Angeles González Gamio
Llorar el hueso

No, la frase no se refiere a la aflicción de los políticos que se quedan sin chamba; se dice de los que van a los panteones a llorar a sus muertos, evento que en el siglo pasado solía terminar en jolgorios que frecuentemente concluían con golpes y balazos, ya que se comía y se bebía aguardiente y pulque en abundancia.

Al respecto se escribían graciosas calaveras y los mejores grabadores desarrollaban mordaz ingenio, entre otros caricaturizando a los personajes públicos; muestra de lo anterior son Manuel Manilla y Guadalupe Posada. Los poetas y cronistas no se quedaban atrás, escribiendo graciosas crónicas y poemas alusivos. Podemos recordar a Manuel Gutiérrez Najera, Amado Nervo, Rubén M. Campos y Félix Romero, entre muchos otros.

La costumbre de recordar a los muertos ha sido una constante en el pensamiento de hombres y mujeres; es interesante conocer la visión de los mexicas: ellos creían que la vida de toda persona estaba constituida por tres fluídos vitales: el Tonalli, localizado en la cabeza; el Teyolia, centrado en el corazón, que era como el alma, y el ihiyotl, cuyo lugar era el hígado. Estos elementos daban la vida y todos eran igualmente importantes y necesarios.

La muerte se daba cuando estos tres elementos se desintegraban. Una vez separados, el Teyolia podía ir a diferentes lugares, según la forma en que se hubiera fallecido y el grupo social al que se hubiese pertenecido. El ciudadano común solía ir al Mictlán, tras recorrer un largo y peligroso camino; los importantes iban al Tlalocan, que era como el paraíso; los niños de pecho al Tonacuauhititlan.

A la llegada de los españoles, los aztecas conocieron otra concepción de la muerte, aunque con muchas semejanzas con su propia visión. Ello dio como resultado un sincretismo, en que se amalgamaron ambas creencias y rituales, dando lugar a un nuevo culto y a una nueva ceremonia mortuoria, que se expresa en la fiesta del Día de Muertos, que con diferentes manifestaciones se celebra en todo el país.

En realidad el Día de Muertos comprende varios ya que, según la creencia popular, el día 1o. de noviembre está dedicado a los ``muertos chiquitos'', o sea los niños, y el día 2 a los ``muertos grandes''. En algunas regiones, la fiesta comienza el 28 de octubre, en que se recuerda a los que murieron por accidente, y el día 30 a las almas de los ``limbos'', que son los niñitos que murieron sin haber sido bautizados.

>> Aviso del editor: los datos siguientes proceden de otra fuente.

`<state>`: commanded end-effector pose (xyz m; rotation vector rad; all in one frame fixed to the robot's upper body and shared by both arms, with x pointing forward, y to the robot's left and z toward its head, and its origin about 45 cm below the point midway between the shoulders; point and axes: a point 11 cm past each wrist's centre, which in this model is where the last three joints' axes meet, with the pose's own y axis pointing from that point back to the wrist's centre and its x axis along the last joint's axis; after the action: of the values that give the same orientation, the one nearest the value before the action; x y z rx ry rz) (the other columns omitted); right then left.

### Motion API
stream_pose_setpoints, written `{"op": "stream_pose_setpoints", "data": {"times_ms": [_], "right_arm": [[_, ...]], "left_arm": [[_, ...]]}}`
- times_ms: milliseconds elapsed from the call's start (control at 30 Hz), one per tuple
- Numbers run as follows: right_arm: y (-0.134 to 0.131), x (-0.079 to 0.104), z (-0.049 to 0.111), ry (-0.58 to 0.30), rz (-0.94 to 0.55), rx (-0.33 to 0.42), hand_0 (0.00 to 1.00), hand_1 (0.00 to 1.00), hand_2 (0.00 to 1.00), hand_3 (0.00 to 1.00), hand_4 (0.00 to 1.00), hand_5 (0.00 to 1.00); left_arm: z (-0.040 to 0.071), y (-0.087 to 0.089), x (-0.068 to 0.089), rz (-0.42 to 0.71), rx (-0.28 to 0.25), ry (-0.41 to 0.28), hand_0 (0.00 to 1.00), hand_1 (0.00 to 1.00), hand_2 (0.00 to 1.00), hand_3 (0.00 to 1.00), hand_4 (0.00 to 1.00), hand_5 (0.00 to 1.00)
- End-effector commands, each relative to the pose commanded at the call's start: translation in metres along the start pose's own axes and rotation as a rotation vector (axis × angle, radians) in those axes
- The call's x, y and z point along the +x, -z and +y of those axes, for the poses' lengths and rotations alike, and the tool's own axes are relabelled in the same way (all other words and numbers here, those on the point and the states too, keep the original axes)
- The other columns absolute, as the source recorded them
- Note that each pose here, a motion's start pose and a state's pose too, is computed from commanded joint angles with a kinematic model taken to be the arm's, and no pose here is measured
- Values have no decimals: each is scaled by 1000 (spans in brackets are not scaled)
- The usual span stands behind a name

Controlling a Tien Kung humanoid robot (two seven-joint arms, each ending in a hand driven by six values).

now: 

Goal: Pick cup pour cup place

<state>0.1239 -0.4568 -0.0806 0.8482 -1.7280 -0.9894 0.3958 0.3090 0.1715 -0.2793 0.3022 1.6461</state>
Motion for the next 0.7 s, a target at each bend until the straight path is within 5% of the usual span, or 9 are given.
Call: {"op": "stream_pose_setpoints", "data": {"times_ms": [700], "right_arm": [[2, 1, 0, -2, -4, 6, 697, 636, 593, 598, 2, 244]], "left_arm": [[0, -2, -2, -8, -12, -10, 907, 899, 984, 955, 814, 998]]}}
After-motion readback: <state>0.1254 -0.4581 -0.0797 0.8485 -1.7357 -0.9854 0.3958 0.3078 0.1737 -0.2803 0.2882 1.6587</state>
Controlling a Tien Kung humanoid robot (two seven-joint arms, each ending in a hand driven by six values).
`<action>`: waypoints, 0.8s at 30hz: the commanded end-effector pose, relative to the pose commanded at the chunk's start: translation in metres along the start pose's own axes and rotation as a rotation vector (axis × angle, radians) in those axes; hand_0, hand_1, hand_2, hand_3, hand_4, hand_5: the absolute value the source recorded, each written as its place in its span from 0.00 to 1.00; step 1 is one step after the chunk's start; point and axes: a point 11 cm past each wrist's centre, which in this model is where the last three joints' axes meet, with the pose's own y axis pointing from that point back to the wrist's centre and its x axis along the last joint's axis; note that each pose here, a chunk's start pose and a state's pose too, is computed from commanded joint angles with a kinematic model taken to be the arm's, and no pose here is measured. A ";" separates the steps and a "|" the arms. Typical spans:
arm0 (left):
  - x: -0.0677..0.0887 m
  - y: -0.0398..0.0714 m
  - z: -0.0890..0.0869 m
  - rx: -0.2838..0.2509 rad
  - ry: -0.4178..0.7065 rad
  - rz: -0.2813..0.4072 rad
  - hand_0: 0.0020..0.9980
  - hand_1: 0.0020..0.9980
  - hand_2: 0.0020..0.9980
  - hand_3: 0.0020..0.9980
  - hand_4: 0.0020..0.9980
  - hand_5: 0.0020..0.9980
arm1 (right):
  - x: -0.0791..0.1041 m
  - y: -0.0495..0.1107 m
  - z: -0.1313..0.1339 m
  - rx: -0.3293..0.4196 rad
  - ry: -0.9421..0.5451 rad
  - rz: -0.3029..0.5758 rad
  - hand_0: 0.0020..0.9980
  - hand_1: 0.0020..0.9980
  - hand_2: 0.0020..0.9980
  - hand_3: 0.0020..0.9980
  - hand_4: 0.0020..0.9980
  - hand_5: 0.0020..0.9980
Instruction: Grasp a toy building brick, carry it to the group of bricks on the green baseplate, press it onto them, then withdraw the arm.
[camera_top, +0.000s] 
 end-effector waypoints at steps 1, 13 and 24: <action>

Este acontecimiento está rodeado de un elaborado ritual; semanas antes los artesanos comienzan a elaborar los artículos relativos al festejo: velas, candelabros, papel de china, calaveras de azúcar, figuras diversas como pequeños entierros y platitos de comida, todo de papel y dulce, con una gracia increíble. Por su parte, los campesinos siembran las coloridas flores de cempasúchil y el diente de león que parece terciopelo de cuaresma, así como la calabaza para el tradicional dulce con piloncillo, y se recolectan los tejocotes con el fin de cocerlos en la exquisita miel color caoba, y con ella también bañar los camotes de la temporada. No hay que olvidar a los panaderos, que nos deleitan con los bizcochos azucarados, adornados con ``huesitos''.

Todas estas exquisiteces para el cuerpo y el alma se colocan en las ofrendas, a donde llegan los muertos a nutrirse de la esencia de los alimentos, por lo que no falta el café y un buen tequilita con su cigarro, si el difunto tenía esos gustos. Esta creencia data de la época prehispánica, en que se pensaba que el trayecto al Mictlan o al Tlalocan podía durar años, por lo que durante ese lapso los familiares del difunto se encargaban de ponerle ofrendas alimenticias, para que pudiera aguantar el riguroso esfuerzo.

Una viva muestra del significado que tuvo para nuestros antepasados aztecas la muerte, la tenemos en la exposición que acaba de inaugurar el arqueólogo Eduardo Matos, para celebrar los diez años de vida de su maravilloso museo del Templo Mayor: La entrada al Mictlan, con los dos impresionantes Mictlantecuhtlis hallados recientemente, dos inmensos y bellos braceros y la soberbia escultura de una serpiente enroscada.

Una visita obligatoria es la de la ofrenda del renovado Teatro Metropolitan, en donde la dinámica Tala Menéndez montó una bellísima para Frida Kahlo, quien aparece en tamaño natural en una extraordinaria figura de cera. Para tener más información del fascinante tema, hay que leer un lindo librito de Sonia Iglesias, titulado La celebración de muertos en México, que publica el CNCA o, Día de Muertos, de la serie Tradición de la UAM.